Every line with "rectangular" in it must be copied from the data.

#### Given records

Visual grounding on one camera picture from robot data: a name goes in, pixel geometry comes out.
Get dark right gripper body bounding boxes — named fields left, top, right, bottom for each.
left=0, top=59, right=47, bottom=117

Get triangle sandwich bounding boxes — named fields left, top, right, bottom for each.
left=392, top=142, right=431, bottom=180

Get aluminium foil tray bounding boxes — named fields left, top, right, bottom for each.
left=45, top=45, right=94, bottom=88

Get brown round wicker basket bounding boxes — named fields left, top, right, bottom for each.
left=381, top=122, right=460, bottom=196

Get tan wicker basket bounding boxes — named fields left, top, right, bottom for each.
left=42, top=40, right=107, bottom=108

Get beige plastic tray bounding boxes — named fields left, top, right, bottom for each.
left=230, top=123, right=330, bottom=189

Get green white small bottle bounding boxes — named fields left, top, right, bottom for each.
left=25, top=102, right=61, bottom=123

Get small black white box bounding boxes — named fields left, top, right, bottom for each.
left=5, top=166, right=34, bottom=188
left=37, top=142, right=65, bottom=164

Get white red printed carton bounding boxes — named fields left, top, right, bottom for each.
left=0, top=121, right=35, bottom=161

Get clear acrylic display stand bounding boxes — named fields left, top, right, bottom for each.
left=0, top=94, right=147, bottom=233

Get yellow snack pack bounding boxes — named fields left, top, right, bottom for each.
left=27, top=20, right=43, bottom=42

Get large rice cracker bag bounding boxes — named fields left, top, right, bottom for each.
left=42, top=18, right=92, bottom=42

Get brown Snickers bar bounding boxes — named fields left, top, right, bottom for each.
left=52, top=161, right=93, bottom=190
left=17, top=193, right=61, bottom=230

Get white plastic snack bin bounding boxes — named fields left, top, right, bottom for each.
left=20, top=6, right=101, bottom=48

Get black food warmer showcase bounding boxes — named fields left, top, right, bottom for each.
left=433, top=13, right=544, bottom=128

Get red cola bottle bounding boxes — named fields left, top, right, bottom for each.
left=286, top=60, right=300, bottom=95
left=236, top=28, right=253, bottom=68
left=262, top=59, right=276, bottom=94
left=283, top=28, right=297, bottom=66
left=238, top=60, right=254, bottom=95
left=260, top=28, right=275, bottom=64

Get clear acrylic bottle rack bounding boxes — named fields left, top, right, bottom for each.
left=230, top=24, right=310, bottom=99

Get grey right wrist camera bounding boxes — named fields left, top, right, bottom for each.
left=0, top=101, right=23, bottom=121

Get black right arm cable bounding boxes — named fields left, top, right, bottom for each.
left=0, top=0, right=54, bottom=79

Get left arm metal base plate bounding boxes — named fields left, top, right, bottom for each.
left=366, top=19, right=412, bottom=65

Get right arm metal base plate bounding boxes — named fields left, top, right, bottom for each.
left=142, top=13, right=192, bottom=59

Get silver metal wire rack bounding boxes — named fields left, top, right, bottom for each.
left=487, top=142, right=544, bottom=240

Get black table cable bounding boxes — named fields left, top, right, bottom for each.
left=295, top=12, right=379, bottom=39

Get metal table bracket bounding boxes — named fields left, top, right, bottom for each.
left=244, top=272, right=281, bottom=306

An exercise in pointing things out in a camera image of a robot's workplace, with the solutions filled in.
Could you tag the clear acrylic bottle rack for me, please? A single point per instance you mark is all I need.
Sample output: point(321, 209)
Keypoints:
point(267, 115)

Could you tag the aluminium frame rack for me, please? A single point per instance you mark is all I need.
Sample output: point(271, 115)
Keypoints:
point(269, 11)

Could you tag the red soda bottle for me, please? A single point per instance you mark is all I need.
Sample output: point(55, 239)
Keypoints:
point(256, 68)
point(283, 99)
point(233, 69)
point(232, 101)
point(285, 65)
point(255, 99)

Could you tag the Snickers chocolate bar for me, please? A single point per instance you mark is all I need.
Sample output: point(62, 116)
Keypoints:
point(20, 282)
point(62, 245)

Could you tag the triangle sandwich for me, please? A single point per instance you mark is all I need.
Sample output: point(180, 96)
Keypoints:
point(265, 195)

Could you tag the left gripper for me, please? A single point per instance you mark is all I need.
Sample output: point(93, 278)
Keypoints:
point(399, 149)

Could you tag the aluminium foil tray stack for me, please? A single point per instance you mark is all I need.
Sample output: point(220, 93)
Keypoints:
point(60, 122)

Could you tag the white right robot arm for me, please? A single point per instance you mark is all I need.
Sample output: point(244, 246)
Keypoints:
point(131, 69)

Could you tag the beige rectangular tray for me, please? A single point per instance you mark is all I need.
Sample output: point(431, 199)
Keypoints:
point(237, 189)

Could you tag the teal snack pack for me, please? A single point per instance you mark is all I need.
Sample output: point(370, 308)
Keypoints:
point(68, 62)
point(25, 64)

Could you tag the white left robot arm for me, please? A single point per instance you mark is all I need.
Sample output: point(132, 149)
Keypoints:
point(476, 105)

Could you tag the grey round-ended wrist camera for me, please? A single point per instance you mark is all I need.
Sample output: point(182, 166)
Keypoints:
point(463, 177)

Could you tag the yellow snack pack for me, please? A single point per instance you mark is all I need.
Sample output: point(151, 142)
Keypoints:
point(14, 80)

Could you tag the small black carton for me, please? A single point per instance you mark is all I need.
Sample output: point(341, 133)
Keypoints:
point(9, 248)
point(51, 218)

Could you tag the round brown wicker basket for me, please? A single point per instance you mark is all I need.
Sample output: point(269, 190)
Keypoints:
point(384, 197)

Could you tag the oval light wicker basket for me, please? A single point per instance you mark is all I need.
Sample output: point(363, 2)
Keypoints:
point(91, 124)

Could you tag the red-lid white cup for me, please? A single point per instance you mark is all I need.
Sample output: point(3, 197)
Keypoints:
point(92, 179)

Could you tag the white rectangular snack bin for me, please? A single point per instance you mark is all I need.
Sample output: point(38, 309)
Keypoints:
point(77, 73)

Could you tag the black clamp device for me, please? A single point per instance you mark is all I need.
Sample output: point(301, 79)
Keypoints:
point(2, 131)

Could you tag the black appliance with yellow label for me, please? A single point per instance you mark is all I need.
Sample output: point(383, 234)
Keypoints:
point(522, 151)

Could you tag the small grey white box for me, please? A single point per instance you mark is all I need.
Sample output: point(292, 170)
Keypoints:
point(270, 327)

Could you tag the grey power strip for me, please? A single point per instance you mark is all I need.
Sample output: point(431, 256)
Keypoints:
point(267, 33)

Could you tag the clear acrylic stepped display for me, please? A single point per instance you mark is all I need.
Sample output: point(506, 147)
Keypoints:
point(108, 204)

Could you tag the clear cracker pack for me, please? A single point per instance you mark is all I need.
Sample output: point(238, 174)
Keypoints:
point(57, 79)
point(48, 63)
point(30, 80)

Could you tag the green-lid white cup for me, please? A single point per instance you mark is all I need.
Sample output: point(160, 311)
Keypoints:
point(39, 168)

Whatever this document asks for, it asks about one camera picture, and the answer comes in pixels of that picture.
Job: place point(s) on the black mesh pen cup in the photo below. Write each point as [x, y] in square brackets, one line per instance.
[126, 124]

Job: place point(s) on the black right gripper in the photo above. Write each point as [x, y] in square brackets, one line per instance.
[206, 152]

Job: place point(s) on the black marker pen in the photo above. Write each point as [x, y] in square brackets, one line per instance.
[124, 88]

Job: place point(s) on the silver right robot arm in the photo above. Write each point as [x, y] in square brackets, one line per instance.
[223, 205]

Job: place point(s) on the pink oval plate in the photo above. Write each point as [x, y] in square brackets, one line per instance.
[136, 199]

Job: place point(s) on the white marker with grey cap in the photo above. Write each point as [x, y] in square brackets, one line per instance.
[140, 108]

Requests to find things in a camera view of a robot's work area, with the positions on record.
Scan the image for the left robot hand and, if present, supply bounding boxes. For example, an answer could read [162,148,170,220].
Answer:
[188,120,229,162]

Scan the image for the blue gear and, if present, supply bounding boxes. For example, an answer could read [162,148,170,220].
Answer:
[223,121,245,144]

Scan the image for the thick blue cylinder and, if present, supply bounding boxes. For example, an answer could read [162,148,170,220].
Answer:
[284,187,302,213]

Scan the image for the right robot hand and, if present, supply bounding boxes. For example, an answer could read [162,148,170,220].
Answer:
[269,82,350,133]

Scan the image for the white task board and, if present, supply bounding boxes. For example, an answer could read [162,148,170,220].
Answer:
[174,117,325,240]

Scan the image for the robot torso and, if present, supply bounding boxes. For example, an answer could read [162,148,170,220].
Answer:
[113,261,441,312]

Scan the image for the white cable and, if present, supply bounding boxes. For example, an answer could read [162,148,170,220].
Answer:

########

● Solution
Could you tag the beige rectangular tray for me, please? A single point per instance you mark is all I need.
Could you tag the white rectangular snack bin for me, please? A single point per instance you mark is all I need.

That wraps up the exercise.